Given material

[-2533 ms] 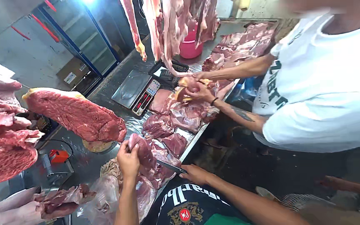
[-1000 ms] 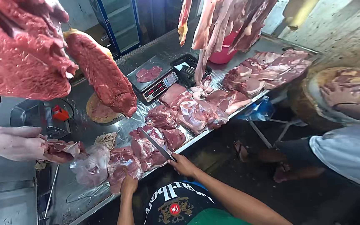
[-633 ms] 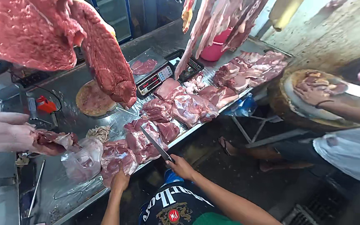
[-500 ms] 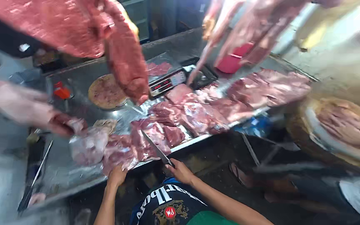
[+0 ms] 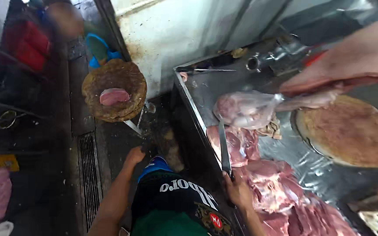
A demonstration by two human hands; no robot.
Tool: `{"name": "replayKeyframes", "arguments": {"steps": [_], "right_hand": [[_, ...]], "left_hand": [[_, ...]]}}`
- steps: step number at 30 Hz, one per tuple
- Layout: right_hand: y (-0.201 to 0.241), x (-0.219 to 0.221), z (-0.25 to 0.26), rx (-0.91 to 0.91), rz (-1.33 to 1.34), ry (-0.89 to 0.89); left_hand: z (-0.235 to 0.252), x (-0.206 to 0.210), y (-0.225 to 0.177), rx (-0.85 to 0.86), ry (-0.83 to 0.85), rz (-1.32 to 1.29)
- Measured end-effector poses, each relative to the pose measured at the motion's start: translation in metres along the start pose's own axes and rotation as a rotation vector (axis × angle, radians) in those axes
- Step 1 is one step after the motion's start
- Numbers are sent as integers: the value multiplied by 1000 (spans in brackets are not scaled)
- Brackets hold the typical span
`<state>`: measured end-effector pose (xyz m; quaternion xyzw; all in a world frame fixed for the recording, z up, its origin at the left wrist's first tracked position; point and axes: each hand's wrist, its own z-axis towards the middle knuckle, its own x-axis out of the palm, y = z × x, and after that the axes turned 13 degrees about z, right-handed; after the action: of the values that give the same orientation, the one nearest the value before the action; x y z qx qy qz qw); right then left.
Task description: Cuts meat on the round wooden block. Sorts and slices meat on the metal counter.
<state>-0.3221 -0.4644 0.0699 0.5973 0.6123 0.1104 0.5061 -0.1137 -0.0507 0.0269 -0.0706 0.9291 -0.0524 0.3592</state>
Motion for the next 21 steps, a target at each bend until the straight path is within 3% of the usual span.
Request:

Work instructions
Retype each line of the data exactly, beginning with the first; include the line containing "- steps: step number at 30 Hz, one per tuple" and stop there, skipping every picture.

Task solution
[-2533 ms] 
[-1000 ms] 
[-633 ms] 
[-500 ms] 
[+0 ms] 
A demonstration by two human hands; no robot.
Tool: `{"name": "replayKeyframes", "arguments": {"steps": [_], "right_hand": [[_, ...]], "left_hand": [[_, ...]]}}`
- steps: step number at 30 Hz, one per tuple

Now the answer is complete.